Good: Welcome back Standing Forward Bend Uttanasana http://www.yogajournal.com/poses/478 ! An old favorite was back and better than ever as I got the palms of my hands on the floor next to my feet. I don't remember doing that before. While it is more than possible that I have found a way to mess up one of the simplest poses in yoga, for now I am pumped that I made some progress.

Bad: Aside from my omnipresent breathing issues I am pretty much okay with how most of the asanas went. I had some trouble keeping balance and had to come out in one side of Dancer Pose http://www.yogajournal.com/poses/936 but if you had told me a couple months ago that I could do it at all I would have just laughed. I also just took a breath and got ready for whatever would come next, which is a better response than I usually have when I mess up.

Yummy: I am definitely getting into a better rhythm with Sara. It is hard for me to explain, but some of the focuses and transitions make more sense to my body now that I am a little more flexible. It's kinda like rereading a good book. You get some fun stuff the first time or two through and then you get some really cool details and additional layers of depth later on.
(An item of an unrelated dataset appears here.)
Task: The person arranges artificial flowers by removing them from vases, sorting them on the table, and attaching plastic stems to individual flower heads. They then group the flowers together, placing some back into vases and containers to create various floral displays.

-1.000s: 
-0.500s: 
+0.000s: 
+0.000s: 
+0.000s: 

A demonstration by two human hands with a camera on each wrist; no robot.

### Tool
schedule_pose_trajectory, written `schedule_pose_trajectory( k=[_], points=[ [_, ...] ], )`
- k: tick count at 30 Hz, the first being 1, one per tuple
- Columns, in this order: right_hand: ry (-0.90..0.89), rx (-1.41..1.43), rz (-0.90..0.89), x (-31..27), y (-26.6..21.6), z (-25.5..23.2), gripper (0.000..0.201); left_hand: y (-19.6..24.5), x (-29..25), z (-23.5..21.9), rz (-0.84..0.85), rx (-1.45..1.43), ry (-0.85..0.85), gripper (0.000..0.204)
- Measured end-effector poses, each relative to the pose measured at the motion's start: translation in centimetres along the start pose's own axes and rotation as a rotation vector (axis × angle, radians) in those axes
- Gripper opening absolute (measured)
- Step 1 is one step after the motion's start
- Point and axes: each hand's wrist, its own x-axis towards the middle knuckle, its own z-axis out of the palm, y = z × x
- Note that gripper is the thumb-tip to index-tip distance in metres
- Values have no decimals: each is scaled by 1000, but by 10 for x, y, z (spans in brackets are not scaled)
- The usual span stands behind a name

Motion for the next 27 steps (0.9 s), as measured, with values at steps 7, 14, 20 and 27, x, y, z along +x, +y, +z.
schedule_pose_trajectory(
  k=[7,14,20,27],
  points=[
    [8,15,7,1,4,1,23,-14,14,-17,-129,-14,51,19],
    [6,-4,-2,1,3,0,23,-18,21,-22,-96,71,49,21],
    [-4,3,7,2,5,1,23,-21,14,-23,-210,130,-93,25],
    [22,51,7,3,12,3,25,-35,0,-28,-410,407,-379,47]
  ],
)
I also really appreciate the adjustments she gave that helped me maximize some of the stretches and twists we got into.

So check back soon for #50 and wish me luck as I try to make some ground up this weekend.

Wednesday, February 23, 2011

Class #48 Yoga for Lunch with Anne

Mmmm. Lunch yoga! I missed Pam's "breakfast" yoga so I was plenty hungry to stock up on some yummy
asanas before heading off to teach. Luckily, Anne was there to dish out some heaping helpings of delicious twists and wholesome core strength builders. Dang it, I have got to stop writing these when I am hungry or learn to make better metaphors. Anyways, here are some of the highlights:

Good: I am sure we have done it before, but I do not remember Shiva Twist PARIVRTTA NATARAJASANA in previous classes. Old or new, it is pretty sweet and definitely fun. Curiously, yoga journal does not seem to have a picture of it. I suppose it is possible I am misspelling it, but it's such a simple phrase...

Bad: Half Moon Ardha Chandrasana http://www.yogajournal.com/poses/784 has been one of my favorite poses for awhile, but like a delicate flower it seems to require a lot of love and attention to stay healthy and beautiful. Whenever I neglect half moon it wilts until I give it the time and attention it deserves. So I got through one Half Moon, but my other side was off kilter and wonky (that's an advanced technical yoga term). It's okay, I missed you Half Moon and we'll get you wholly back together in no time.

Yummy: Just really digging Anne's classes and especially the transitions lately. I am sure all the twists we did had nothing to do with how much I enjoyed it... It was also cool to see Queen of Broccoli and all around green thumber Christine. Good times all around.

Getting close to #50. Keeping the dream alive. See you soon!